I feel like someone who’s falling through the cracks, because I don’t have money or insurance or the resources that inspire doctors to care. I feel like a decent cardiologist should have set me up with a holter monitor and done a stress test, rather than doing an Echo and telling me my heart had no physical abnormalities. Even I know that irregular heartbeat and palpitations aren’t often caused by visible physical abnormalities. I feel like perhaps an endocrinologist should have been wondering if I have a hormone imbalance causing these things, because why does a previously healthy woman in her 30′s show symptoms that are frequently associated with menopause? I can figure these things out using logic and a basic understanding of human anatomy. If I can, why in the world don’t the doctors?
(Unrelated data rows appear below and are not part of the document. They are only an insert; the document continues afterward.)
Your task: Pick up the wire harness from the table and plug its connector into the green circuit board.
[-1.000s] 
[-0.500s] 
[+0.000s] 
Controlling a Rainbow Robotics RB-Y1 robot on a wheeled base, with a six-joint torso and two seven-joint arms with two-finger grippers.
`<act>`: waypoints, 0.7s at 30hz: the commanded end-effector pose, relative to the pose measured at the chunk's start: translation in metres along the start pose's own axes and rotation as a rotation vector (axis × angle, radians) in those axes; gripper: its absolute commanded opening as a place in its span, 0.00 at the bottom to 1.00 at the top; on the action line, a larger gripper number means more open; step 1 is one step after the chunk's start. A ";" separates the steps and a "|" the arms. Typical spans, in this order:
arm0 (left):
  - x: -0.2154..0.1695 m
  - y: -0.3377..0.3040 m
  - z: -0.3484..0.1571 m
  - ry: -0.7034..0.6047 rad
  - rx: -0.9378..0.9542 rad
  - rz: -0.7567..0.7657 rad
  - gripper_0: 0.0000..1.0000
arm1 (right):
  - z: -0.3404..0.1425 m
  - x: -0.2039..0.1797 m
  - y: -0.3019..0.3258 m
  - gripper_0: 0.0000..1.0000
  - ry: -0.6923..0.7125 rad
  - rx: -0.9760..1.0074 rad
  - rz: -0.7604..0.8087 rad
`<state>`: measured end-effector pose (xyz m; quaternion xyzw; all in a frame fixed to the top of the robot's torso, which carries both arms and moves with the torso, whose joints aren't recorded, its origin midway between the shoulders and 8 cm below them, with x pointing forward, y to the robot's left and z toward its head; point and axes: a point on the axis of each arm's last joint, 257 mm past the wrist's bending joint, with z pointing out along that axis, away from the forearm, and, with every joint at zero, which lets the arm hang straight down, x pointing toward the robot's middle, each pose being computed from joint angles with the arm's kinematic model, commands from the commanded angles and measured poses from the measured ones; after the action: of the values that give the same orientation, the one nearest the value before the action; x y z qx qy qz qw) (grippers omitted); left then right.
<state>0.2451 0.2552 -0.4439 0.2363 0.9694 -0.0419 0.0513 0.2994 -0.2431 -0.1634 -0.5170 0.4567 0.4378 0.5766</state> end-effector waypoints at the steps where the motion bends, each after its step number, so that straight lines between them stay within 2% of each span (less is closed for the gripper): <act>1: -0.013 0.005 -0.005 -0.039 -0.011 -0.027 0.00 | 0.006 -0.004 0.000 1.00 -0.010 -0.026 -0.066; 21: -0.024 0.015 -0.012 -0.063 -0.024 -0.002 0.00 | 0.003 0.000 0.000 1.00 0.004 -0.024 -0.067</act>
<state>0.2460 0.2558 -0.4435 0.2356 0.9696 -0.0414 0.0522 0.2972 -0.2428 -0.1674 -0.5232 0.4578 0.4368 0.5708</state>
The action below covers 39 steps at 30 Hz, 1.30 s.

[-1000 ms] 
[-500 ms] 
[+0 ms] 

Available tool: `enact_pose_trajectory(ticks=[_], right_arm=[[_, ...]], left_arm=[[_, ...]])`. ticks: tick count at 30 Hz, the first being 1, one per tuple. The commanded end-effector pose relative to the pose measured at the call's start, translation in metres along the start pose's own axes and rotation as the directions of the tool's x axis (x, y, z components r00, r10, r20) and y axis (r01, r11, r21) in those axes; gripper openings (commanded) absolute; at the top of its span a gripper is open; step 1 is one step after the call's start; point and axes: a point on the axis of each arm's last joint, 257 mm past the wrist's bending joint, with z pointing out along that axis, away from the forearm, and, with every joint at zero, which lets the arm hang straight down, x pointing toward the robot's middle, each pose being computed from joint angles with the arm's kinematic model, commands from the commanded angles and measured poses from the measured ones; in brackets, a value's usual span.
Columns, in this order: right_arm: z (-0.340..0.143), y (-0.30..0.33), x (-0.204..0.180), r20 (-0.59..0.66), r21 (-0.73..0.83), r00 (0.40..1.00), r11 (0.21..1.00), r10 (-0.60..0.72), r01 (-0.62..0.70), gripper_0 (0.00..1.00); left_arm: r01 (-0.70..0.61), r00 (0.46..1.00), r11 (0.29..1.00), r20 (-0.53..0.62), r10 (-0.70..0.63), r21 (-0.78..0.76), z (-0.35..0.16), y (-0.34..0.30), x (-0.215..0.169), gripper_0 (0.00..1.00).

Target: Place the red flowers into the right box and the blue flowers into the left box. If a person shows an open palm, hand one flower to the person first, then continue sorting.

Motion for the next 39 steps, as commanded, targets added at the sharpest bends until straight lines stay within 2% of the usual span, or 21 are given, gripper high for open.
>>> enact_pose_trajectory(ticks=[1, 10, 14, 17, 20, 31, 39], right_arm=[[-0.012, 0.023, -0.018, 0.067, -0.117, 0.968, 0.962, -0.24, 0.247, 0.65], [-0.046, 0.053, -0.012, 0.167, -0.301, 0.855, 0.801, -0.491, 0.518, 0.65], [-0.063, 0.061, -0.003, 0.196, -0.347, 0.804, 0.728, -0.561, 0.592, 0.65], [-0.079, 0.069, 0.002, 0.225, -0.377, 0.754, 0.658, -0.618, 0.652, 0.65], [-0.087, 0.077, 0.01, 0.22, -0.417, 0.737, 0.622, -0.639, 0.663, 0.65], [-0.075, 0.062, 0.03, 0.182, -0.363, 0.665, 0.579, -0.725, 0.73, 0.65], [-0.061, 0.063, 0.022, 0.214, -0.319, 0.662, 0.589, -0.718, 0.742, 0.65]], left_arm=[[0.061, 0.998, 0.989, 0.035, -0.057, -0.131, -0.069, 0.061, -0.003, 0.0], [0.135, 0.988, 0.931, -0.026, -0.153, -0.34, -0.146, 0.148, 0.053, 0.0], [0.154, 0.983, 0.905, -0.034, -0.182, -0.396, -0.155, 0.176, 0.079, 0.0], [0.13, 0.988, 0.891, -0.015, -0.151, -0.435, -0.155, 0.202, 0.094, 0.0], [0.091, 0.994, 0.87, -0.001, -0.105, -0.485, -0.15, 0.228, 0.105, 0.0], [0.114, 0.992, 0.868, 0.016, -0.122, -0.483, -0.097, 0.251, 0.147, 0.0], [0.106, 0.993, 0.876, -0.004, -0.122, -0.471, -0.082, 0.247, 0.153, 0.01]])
The thing with “rare problems” that “nobody has” is that at some point, someone somewhere has them. And if they’re told they’re just anxious or need to see a psychiatrist, well, that’s not a productive solution to a physical problem.
I am actually a very smart person. I may be highly-strung, but I’m also highly intuitive. And for so many years, I’ve felt like something is destroying my life and nobody will listen.
There’s nothing more frustrating than that, so if I went to see a psychiatrist, I’d probably point that out. I bet I wouldn’t get one step closer toward solving an actual problem, though.
People don’t listen. It takes too much time, too much energy, and being a doctor is largely about volume and high turnover and writing prescriptions for commonly used drugs. It isn’t about spending time with one person and actually figuring out why something in her body stopped working correctly. But, it should be….because I want to live to see 35, and even 40.
So often, people mistake being in tune with your body and scared by what it’s telling you with being a hypochrondriac. They are not the same thing. One day, someone is going to find out, and I hope it’s not too late for me by that point.
And I hope I’m not completely alone in the world when that happens.